According to Dr Kar,
his department is trying to its best to raise levels of awareness about better
food practices among the villagers in this region, especially pregnant women,
through its network of anganwadi workers and Accredited Social Health Activists
(ASHAs).
Poor nutrition with
early marriage leads to a particularly dangerous set of circumstances. Says a
Malkangiri-based doctor, Anuj Padhi, “In a child marriage, the individuals
involved are not yet ready, either physically, mentally or emotionally, to take
on the responsibilities of adult life. Child marriage also threatens the health
of the young mother; a girl giving birth at 15 is five times more likely to die
in the process of giving birth than a girl of 19 or older, and her infant is 60
per cent more likely to succumb as well.”
The Prohibition of
Child Marriage Act, 2006, was passed following an order from the Supreme Court
of India. Under this Act, which came into force in 2007, all the states in the
country were directed to frame rules as expeditiously as possible. The Act
prescribes two years’ rigorous imprisonment or a penalty of Rs 1 lakh (US$1=Rs
50), or both, for those guilty of marrying girls aged below 18. Under the
Orissa Prohibition of Child Marriage Rules, 2009, the state was supposed to
appoint child marriage prohibition officers in all the 30 districts. These
officers were required to create awareness on the issue, prevent the
solemnisation of child marriages and lodge cases at the local police station
should such marriages take place. Additionally, the local district magistrate
was also deemed to be the Child Marriage Prohibition Officer, with powers to
prevent the solemnisation of mass child marriages, on traditionally appointed
days such as Akshaya Tritiya.
The law,
unfortunately, still remains unimplemented in many tribal districts of the
state. While mass child marriages – such as those seen in Rajasthan and Madhya Pradesh
– do not take place here, many girls end up being married in their early teens,
when they should be in school.
According to social
activist, Sanjit Patnaik, director of the South Orissa Voluntary Action (SOVA),
ending child marriage will continue to remain challenging because even parents
who are aware of its negative impacts find it too difficult to resist the heavy
weight of tradition. “Besides, there are economic and social pressures as well.

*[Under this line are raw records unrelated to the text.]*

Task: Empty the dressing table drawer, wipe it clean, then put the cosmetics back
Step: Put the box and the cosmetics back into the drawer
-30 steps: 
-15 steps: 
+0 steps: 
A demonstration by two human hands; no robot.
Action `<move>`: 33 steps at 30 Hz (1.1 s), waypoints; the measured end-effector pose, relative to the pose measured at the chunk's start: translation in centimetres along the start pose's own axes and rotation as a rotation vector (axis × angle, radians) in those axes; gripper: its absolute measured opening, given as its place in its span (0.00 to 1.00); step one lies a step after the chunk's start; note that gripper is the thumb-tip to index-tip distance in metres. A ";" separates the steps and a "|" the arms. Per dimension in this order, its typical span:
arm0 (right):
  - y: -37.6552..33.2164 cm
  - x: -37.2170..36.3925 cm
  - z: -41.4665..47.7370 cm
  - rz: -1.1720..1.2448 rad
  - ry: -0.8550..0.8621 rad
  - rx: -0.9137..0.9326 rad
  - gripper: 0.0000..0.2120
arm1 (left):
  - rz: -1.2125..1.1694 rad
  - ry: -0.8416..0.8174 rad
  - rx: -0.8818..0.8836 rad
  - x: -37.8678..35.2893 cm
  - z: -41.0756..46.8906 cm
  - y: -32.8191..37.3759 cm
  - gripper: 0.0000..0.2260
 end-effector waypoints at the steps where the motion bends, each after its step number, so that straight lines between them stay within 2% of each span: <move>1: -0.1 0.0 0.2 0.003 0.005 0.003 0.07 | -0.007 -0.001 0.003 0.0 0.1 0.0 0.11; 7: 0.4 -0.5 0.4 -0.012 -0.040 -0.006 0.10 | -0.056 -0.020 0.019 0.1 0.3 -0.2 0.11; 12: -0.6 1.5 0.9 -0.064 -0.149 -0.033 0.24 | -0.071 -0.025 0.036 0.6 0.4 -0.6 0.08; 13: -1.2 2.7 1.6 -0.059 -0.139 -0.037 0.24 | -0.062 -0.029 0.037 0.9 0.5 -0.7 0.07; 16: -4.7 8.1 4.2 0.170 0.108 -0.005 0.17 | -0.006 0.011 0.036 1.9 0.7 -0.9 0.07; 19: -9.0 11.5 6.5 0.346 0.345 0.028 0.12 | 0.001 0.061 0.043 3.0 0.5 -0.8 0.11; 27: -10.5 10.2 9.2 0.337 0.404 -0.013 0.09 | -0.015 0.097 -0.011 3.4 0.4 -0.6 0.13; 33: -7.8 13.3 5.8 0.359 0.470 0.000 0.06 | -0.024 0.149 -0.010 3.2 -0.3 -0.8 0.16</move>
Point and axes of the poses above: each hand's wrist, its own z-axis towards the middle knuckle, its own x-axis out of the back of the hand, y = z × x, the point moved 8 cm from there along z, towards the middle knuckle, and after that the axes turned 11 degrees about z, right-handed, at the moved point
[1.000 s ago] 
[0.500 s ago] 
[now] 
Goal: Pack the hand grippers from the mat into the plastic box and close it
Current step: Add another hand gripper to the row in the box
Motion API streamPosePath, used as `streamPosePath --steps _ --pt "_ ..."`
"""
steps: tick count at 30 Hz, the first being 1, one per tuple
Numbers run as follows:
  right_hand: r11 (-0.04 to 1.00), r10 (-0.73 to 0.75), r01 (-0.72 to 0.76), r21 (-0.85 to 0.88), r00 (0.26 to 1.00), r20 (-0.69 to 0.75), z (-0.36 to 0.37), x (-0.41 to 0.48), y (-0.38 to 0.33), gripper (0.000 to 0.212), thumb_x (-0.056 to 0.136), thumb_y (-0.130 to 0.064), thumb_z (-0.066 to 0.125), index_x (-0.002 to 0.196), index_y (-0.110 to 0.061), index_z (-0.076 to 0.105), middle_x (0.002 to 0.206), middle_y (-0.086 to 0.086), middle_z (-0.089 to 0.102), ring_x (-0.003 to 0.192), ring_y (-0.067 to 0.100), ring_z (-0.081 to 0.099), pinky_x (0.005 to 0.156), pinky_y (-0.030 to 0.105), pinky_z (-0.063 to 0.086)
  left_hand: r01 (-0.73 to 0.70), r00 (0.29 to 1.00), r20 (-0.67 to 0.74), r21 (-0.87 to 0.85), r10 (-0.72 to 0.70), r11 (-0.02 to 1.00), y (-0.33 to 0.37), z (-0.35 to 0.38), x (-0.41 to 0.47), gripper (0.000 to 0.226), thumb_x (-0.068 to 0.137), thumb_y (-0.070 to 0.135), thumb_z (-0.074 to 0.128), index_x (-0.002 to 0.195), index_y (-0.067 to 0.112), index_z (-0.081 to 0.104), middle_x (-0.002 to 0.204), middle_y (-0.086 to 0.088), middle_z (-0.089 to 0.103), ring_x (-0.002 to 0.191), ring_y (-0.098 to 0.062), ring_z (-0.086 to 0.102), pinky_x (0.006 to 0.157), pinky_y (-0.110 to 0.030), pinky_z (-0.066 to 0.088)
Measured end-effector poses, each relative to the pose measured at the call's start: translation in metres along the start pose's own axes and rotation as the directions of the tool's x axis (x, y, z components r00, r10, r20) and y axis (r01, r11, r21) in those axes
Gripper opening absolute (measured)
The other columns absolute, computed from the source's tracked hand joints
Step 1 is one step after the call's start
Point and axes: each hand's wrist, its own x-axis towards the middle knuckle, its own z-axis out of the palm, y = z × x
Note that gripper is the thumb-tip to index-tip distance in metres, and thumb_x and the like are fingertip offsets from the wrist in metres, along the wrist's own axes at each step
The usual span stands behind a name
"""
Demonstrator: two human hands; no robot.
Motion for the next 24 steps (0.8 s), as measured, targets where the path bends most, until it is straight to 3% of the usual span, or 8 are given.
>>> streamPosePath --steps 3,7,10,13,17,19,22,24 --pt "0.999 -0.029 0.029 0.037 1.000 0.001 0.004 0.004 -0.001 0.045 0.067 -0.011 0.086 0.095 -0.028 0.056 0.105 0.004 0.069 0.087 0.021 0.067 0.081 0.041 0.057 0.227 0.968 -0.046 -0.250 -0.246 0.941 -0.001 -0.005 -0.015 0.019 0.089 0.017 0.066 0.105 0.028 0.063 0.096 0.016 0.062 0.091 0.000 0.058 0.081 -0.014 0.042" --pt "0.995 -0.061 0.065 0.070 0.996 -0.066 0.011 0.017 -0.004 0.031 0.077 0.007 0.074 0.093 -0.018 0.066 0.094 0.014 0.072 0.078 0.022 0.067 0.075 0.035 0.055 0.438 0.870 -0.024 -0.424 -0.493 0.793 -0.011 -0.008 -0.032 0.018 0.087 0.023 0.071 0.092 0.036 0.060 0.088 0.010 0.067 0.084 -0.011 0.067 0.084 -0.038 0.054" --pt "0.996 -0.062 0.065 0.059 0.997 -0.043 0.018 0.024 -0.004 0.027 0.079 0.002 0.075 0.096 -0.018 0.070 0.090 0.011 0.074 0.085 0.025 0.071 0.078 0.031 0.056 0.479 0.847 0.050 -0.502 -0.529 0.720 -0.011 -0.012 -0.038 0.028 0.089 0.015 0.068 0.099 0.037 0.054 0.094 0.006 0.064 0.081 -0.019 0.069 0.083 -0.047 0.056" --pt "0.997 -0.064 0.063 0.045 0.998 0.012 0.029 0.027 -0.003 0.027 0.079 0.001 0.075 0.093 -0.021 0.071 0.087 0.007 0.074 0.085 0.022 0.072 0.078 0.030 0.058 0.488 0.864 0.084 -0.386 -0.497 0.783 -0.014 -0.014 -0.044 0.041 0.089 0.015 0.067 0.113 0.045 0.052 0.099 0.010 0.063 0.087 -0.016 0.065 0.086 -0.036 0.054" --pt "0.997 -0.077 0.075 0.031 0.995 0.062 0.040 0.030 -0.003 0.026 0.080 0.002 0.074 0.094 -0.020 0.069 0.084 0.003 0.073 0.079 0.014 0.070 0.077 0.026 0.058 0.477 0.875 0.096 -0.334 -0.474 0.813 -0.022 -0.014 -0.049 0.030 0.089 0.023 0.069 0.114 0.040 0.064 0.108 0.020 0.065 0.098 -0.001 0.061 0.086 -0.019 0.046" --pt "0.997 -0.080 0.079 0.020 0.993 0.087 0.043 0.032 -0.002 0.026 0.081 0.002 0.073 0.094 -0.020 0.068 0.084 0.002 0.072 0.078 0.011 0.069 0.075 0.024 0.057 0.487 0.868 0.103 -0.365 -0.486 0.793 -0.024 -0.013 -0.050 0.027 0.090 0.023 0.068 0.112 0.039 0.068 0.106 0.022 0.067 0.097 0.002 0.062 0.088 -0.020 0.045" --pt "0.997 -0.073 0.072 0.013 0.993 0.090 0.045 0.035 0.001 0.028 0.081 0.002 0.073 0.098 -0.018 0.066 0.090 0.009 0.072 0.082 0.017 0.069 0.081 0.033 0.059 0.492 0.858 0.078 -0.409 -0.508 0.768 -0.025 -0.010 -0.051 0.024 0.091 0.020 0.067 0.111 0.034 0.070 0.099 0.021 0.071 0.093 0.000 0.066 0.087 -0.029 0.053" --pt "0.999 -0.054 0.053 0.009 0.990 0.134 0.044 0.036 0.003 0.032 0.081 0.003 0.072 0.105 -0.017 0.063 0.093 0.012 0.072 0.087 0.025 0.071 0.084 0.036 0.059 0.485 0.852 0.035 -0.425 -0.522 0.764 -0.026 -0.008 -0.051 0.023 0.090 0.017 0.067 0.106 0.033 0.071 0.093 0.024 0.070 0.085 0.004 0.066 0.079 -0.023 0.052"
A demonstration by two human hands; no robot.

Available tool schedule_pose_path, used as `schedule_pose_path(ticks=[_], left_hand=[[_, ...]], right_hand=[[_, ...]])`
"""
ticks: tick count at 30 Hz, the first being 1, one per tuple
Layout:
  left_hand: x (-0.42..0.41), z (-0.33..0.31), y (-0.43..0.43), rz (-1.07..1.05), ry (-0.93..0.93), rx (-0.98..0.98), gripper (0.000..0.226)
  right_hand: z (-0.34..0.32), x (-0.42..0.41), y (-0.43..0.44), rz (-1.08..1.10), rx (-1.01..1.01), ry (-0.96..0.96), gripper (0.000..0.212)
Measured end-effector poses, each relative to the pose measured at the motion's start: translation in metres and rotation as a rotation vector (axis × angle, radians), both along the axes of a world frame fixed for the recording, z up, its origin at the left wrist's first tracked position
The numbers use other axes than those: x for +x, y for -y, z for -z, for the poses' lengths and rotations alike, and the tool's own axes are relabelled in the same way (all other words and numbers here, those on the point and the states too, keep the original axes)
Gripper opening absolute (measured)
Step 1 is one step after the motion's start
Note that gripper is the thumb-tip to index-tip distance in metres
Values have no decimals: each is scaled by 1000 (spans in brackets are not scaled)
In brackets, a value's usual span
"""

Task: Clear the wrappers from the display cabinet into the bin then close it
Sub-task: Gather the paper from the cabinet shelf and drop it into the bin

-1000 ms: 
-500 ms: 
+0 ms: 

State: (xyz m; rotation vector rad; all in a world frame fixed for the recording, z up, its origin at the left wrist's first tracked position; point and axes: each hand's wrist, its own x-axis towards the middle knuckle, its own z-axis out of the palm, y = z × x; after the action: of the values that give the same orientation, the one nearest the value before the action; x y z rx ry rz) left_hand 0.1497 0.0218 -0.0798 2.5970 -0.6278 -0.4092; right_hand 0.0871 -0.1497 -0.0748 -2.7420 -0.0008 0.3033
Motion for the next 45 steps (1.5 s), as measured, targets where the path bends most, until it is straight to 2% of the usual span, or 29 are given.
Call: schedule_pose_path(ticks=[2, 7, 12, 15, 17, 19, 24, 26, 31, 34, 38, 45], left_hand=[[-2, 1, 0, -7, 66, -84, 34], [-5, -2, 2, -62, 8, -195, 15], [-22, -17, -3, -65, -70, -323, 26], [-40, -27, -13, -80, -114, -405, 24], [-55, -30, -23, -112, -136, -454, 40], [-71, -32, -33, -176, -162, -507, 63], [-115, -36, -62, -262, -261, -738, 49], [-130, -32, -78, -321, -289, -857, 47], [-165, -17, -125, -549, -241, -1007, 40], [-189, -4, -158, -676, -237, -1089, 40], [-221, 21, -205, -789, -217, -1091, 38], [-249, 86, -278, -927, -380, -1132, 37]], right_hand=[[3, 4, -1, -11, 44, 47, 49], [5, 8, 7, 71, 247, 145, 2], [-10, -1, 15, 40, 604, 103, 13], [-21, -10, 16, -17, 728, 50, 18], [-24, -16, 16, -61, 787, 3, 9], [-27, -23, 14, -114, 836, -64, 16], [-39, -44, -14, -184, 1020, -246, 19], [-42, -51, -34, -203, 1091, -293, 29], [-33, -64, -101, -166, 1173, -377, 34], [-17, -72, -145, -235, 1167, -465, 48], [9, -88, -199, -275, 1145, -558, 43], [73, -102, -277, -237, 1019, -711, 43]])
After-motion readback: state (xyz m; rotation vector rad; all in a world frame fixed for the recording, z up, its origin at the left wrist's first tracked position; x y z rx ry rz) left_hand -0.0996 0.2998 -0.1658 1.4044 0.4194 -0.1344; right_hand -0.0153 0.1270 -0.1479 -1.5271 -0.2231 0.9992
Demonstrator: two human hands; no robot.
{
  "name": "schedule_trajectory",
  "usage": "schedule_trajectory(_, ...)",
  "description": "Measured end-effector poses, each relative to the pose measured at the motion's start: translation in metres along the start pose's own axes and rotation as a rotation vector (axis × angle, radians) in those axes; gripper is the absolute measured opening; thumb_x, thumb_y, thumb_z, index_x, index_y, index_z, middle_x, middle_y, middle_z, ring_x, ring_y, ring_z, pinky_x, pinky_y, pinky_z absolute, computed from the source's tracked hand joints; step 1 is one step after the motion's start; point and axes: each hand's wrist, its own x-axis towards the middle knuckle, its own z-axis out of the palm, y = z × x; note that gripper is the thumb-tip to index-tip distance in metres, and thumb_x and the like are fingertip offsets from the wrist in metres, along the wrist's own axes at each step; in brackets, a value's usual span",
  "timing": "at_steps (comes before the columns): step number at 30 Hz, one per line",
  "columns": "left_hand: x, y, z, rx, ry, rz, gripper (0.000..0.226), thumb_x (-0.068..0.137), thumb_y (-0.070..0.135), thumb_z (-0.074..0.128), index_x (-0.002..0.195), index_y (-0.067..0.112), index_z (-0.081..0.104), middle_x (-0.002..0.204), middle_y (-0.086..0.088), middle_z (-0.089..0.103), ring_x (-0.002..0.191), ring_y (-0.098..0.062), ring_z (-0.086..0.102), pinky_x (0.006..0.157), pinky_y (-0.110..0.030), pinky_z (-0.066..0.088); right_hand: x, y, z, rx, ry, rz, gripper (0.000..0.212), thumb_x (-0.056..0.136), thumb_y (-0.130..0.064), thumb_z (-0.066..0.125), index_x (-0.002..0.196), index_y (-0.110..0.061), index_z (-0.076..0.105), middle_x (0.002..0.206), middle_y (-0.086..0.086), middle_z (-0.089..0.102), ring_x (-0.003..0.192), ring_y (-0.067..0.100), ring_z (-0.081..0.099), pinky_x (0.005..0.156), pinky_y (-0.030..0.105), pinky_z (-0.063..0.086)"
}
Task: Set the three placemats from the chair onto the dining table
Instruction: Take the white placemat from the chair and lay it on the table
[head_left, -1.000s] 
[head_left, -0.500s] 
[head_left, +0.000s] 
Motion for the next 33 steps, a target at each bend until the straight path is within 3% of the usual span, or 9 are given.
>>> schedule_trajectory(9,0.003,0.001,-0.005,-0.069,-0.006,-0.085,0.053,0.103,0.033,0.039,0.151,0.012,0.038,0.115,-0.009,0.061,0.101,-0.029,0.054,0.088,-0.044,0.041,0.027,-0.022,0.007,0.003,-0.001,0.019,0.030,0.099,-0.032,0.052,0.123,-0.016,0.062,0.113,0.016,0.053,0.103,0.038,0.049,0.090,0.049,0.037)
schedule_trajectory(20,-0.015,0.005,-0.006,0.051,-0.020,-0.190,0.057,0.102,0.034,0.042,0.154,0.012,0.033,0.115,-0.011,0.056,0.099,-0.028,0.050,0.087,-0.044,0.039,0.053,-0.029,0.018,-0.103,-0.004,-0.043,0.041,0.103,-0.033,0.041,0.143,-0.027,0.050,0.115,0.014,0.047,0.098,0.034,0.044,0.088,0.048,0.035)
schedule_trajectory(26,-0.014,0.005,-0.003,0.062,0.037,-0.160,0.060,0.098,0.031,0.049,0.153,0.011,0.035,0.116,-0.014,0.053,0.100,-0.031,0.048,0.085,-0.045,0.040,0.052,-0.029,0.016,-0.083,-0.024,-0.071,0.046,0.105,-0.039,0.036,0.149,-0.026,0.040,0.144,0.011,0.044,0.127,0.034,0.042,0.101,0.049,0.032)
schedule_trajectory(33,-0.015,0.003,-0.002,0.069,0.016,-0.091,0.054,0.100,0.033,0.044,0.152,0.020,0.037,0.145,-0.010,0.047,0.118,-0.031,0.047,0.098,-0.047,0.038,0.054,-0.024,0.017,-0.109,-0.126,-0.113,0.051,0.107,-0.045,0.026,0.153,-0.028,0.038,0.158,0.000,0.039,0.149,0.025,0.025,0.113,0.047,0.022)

Clearly, the law alone won’t work. It requires a change in the psyche of the
communities here who constitute some of the most backward and illiterate in the
country.”
According to Patnaik
if two interventions are take seriously, they could prove to be the best way to
address child marriages, at least in the long term: The education and
empowerment of women. He puts it this way, “In a largely male-dominated
country, these are the only ways to end this harmful social practice.”